#### [EXERCISE PROMPT]
Set down exactly the lines of the listing below, please, beginning with the first and ending with the line that holds "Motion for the".
--- START ---
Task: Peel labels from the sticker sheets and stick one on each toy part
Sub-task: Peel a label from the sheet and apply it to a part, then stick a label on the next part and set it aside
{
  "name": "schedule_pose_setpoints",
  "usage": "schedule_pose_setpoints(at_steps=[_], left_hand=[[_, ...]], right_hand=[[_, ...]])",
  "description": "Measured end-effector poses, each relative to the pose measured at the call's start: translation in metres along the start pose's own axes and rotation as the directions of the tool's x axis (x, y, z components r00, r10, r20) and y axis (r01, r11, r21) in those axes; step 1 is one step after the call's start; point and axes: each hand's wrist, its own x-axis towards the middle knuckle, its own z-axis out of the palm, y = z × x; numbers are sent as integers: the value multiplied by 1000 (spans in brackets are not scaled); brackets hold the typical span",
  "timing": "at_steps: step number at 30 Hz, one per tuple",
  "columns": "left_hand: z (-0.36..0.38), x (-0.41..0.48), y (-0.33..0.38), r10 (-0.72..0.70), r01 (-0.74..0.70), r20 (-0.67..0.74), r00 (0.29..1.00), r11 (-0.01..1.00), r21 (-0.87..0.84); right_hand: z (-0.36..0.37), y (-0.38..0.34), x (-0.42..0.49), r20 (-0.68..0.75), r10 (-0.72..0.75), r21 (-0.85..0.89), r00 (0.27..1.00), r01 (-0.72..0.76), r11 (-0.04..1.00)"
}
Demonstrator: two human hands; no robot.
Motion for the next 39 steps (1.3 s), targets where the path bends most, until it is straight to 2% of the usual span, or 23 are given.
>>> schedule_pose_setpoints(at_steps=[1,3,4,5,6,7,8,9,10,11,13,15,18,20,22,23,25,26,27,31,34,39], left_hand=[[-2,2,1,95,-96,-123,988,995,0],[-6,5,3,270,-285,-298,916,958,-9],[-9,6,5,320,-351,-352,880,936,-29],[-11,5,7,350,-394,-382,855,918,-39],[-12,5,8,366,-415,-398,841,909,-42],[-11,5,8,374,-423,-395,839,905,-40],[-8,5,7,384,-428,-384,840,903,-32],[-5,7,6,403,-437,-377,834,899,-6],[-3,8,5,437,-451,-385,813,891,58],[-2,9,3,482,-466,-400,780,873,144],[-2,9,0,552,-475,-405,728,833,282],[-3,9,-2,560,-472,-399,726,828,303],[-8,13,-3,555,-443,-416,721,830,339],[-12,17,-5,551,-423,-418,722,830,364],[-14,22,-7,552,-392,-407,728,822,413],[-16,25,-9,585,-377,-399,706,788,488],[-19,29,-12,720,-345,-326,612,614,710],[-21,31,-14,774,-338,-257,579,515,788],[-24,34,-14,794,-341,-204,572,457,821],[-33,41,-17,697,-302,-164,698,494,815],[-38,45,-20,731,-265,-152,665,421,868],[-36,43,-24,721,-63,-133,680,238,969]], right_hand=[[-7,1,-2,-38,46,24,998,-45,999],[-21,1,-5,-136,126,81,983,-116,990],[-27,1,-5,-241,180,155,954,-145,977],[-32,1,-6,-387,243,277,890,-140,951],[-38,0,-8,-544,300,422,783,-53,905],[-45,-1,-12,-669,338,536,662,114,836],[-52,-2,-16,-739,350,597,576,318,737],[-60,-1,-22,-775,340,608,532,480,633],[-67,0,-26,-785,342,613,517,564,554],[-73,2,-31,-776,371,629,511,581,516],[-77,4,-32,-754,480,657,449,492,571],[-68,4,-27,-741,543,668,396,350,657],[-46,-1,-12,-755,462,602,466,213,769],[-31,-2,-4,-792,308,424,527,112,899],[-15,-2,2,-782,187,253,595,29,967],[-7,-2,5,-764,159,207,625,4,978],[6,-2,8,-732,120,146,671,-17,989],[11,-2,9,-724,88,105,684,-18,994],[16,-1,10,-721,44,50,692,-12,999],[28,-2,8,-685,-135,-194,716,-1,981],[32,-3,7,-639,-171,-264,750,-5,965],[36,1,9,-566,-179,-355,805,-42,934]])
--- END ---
#### [SOLUTION TO THIS TASK]
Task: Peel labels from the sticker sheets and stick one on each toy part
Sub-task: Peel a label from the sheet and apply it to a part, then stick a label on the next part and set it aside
{
  "name": "schedule_pose_setpoints",
  "usage": "schedule_pose_setpoints(at_steps=[_], left_hand=[[_, ...]], right_hand=[[_, ...]])",
  "description": "Measured end-effector poses, each relative to the pose measured at the call's start: translation in metres along the start pose's own axes and rotation as the directions of the tool's x axis (x, y, z components r00, r10, r20) and y axis (r01, r11, r21) in those axes; step 1 is one step after the call's start; point and axes: each hand's wrist, its own x-axis towards the middle knuckle, its own z-axis out of the palm, y = z × x; numbers are sent as integers: the value multiplied by 1000 (spans in brackets are not scaled); brackets hold the typical span",
  "timing": "at_steps: step number at 30 Hz, one per tuple",
  "columns": "left_hand: z (-0.36..0.38), x (-0.41..0.48), y (-0.33..0.38), r10 (-0.72..0.70), r01 (-0.74..0.70), r20 (-0.67..0.74), r00 (0.29..1.00), r11 (-0.01..1.00), r21 (-0.87..0.84); right_hand: z (-0.36..0.37), y (-0.38..0.34), x (-0.42..0.49), r20 (-0.68..0.75), r10 (-0.72..0.75), r21 (-0.85..0.89), r00 (0.27..1.00), r01 (-0.72..0.76), r11 (-0.04..1.00)"
}
Demonstrator: two human hands; no robot.
Motion for the next 39 steps (1.3 s), targets where the path bends most, until it is straight to 2% of the usual span, or 23 are given.

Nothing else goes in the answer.